Wednesday, September 23, 2009

It rained the next day, so I was home all morning. Sitting on my new sorta sofa, I tried to think the whole thing through, yet again. When I came up blank, I chalked it up to not enough pieces. I was waiting the results of Lucy's interview with the detective, who had originally handled the case. It was the last piece of information that was going to be handed to us. After that we had to be creative.

I didn't really believe Lucy could do as good a job with the cop as I would have, but I couldn't risk doing the interview. I did the next best thing. I made a questionnaire for Lucy. It was after five when she arrived at the apartment questionnaire in hand.

"So did you remember to have him expand on the answers?" I asked taking it from her.

"I'm not into this like you are, but I am not stupid either. By the way how do you know what to ask every time?"

"I read a lot of mystery novels last year." I said it smiling mysteriously.

"Right, You were either a cop or a criminal before you showed up here." Lucy wasn't smiling at all.

"And which would you prefer?"

"I would prefer cop, but I think criminal judging by how fast you decided to blackmail sheila."

"Either way, I was never violent so don't worry."

"Oh I'm not worried. You strike me more as a cat bugler than a serial killer."

"Good," I replied.

I learned very little from the questionnaire. There had only been one other person who got looked at. Ed had been involved in a confrontation at the club the week before Mattie went missing.

The argument had been about his bar's rules. There were just a few rules. Even so a fellow by the name of Al Floyd took issue with one of them. The rule was simply that you could not were any gang colors in the bar. Either you removed any jacket with writing on it or you didn't get served. If the shirt you wore had lettering on it, you didn't get served. No, not even if it was a company logo.

The tee shirt that Floyd wore had a tool company's inscription so he was told that he could not be served.

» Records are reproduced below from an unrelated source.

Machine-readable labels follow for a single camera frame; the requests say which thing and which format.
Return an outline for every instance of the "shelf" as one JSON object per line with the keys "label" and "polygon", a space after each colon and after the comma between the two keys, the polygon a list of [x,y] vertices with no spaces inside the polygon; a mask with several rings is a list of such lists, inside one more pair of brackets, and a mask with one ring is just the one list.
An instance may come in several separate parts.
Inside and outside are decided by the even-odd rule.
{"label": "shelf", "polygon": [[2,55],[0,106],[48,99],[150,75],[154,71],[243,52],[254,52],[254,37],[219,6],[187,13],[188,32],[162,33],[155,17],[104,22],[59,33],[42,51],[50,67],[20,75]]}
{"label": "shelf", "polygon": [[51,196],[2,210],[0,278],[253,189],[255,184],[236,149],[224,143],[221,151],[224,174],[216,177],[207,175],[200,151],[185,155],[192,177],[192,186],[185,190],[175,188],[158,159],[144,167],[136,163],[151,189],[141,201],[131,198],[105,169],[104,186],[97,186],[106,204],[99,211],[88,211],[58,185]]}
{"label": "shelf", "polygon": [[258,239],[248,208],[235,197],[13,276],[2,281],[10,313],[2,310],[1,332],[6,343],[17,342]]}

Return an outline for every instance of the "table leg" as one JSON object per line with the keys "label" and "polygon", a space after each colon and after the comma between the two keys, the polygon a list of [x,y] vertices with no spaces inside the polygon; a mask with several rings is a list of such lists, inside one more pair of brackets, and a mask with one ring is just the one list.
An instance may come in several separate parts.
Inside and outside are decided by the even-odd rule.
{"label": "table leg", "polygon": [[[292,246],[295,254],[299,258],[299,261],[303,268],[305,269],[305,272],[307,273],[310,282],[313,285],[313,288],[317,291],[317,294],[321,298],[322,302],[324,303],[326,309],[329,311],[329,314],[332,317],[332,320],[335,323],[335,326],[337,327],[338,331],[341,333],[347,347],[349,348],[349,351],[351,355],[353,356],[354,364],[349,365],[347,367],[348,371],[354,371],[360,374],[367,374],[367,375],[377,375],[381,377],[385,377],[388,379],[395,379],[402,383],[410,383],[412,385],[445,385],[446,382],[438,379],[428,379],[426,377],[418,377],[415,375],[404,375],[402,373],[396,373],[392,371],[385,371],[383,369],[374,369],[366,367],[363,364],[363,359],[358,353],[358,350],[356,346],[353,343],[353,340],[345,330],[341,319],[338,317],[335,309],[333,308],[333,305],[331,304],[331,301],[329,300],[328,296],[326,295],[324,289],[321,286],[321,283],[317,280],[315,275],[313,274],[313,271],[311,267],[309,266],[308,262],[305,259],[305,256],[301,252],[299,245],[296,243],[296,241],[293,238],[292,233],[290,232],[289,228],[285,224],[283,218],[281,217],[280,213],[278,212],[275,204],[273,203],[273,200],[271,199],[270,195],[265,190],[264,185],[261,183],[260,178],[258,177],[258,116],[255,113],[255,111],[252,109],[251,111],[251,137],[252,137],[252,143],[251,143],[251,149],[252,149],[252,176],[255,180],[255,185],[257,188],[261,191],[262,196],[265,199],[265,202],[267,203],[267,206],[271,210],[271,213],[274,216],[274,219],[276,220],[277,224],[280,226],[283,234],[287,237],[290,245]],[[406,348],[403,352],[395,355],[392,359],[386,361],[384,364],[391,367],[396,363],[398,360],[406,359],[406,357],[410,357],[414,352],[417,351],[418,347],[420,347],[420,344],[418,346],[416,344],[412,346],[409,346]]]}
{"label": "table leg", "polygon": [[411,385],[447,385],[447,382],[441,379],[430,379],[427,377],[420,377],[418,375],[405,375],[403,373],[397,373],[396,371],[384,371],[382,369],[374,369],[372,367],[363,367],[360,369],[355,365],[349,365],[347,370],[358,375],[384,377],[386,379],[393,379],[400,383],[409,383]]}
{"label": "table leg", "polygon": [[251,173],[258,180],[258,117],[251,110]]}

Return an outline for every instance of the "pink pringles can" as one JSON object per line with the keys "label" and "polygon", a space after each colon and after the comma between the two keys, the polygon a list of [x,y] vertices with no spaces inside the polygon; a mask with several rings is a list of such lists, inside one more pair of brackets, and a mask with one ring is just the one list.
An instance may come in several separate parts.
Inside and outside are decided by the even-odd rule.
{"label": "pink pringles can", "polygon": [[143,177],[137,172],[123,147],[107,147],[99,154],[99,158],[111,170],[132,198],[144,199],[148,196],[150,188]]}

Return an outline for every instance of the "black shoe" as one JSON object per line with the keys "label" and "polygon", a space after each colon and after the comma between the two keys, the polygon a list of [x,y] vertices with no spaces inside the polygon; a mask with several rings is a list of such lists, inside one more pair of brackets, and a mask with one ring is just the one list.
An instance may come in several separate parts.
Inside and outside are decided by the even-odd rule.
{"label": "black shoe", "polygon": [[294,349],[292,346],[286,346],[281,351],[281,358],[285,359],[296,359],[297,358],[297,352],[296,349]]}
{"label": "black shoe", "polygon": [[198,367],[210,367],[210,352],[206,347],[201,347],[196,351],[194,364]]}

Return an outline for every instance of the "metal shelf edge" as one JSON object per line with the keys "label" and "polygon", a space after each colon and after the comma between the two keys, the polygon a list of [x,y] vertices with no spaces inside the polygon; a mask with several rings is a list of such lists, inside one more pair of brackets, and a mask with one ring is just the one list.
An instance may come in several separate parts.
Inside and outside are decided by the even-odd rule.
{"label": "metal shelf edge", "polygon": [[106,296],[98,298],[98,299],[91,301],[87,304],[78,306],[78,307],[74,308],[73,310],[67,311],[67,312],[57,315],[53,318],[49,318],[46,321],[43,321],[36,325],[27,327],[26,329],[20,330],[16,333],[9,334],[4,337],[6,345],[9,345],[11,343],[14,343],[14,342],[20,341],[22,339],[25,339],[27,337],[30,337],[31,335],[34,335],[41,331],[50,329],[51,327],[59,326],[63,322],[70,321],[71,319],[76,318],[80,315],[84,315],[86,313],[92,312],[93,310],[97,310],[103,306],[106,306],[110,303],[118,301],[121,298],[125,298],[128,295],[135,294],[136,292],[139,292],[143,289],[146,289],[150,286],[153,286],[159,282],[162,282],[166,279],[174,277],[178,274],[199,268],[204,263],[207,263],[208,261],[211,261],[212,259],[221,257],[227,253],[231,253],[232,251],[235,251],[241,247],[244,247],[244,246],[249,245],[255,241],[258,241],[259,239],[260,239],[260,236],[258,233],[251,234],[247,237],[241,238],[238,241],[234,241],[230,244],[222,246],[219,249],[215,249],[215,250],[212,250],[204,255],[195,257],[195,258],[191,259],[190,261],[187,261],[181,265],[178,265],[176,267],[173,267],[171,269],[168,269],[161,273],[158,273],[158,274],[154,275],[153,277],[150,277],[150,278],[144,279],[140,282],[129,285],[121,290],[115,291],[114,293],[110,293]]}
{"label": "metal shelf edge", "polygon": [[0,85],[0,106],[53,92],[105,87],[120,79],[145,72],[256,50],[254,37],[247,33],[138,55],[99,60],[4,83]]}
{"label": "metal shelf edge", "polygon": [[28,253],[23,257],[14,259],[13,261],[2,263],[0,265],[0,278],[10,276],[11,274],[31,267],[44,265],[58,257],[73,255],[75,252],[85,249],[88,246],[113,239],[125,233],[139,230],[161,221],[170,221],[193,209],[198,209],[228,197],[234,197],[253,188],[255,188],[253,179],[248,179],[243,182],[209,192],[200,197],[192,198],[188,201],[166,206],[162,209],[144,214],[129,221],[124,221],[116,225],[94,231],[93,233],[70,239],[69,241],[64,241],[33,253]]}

He raised hell at the waitress, then the bartender. Finally Ed showed up and told him to leave and not come back. Al Floyd was not happy about that since Ed did it in front of a woman Al was trying to impress. Al never copped to anything but there was the thought in the cop's mind that he might have gone looking for ED and found Mattie. There was never any proof, so they were glad to adopt Ed's theory that she ran off with someone.

There was no explanation for the lack of cell phone or credit card use after she went missing. In other words they got no farther than a missing person's case. It was exactly what I had at that moment.

"So what do you think happened to Mattie?" I asked it of Lucy, who had watched me read very carefully.

"I think Ed killed her," she replied.

"Why do you think that?"

"I think he got a little too kinky one night and Mattie died. He disposed of the body and reported her missing."

"Well it certainly could have happened that way. Or even the way Ed says, she have4 just taken off."

"Why wouldn't she use the credit cards or the cell phone."

"She didn't want to be found." I answered. I didn't say I completely understood how it could happen.

"What reason could she have had?"

"There are lots of possible reasons. It would only take one no matter how unlikely."